About this task
Search term "robot": copy each line of the data containing it.

Input material
■ ■ ■ ■ ■

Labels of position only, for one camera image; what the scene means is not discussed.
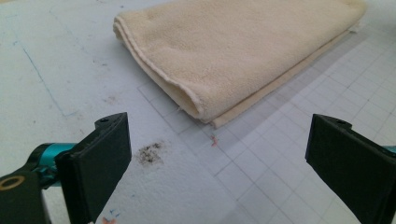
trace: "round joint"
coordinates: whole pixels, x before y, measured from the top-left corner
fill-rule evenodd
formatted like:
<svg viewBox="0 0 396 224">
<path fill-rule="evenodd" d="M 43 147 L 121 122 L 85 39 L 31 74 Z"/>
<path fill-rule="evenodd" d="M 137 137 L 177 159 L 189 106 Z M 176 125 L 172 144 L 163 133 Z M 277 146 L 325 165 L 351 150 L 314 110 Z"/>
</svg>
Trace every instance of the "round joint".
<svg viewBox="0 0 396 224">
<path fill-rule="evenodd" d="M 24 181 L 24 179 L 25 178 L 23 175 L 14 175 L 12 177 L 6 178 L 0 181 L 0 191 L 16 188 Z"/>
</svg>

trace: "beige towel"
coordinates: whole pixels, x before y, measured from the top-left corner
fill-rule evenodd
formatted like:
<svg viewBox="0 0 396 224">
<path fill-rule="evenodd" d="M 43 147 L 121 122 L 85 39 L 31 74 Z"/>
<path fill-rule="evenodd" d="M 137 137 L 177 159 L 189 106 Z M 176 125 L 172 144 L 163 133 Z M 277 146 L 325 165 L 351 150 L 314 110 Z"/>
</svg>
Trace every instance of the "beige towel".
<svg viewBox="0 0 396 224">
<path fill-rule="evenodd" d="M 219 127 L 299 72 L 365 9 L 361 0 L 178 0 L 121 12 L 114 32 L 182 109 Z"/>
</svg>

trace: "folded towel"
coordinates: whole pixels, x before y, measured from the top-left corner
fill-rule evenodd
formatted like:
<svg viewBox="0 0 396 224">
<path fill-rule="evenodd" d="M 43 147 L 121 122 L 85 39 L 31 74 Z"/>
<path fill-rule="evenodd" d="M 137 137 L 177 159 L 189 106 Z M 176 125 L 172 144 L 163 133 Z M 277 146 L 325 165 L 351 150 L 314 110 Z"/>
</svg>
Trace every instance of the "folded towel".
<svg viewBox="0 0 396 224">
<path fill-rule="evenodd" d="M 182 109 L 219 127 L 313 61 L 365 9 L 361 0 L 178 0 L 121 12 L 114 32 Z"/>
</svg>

■ ■ ■ ■ ■

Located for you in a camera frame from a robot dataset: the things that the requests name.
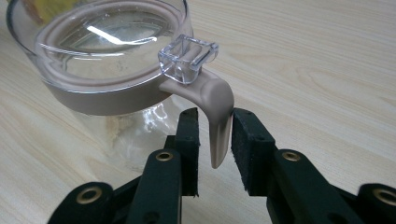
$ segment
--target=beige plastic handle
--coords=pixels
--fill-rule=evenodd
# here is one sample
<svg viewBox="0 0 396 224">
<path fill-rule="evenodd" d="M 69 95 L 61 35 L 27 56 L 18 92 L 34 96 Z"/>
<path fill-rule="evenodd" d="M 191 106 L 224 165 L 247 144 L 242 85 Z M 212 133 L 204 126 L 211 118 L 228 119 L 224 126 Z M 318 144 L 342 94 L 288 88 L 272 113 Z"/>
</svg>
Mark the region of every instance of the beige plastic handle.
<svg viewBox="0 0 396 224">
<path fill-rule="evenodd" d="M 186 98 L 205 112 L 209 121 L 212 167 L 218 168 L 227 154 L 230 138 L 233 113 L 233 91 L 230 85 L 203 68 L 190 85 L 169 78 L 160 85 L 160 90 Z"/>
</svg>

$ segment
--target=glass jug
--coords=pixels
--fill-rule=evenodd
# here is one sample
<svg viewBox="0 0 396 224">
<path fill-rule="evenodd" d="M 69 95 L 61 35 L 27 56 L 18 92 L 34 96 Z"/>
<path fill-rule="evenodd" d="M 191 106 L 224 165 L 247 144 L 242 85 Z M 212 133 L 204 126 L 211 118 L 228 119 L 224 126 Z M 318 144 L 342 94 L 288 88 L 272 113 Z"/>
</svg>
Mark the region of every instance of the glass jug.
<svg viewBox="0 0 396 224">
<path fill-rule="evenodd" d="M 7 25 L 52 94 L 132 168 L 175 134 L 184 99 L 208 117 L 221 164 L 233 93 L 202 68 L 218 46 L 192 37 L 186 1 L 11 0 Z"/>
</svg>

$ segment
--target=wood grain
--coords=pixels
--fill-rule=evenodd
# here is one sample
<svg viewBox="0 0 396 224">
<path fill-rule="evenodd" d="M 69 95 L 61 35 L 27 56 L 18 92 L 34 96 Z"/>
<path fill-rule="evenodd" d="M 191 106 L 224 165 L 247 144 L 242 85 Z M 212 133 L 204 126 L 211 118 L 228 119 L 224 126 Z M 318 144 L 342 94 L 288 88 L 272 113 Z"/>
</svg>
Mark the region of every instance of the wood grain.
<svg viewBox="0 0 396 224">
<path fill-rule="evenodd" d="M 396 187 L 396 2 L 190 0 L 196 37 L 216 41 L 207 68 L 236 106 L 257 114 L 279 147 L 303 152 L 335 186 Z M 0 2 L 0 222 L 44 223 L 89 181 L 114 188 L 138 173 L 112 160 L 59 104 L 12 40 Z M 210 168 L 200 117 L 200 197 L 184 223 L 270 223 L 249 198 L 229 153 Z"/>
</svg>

■ ■ ■ ■ ■

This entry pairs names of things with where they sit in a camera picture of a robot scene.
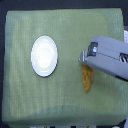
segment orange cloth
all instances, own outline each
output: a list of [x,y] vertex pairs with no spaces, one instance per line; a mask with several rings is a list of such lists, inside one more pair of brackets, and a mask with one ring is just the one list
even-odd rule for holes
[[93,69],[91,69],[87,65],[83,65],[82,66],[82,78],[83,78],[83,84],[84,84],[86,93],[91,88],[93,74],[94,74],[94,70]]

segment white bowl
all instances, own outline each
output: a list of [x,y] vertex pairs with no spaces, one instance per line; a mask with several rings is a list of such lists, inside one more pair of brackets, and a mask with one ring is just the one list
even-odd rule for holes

■ ■ ■ ■ ■

Result of the exercise
Located for you in a camera frame from a robot dataset: the things that the requests name.
This entry pairs names of things with where they sit in a camera picture of a robot scene.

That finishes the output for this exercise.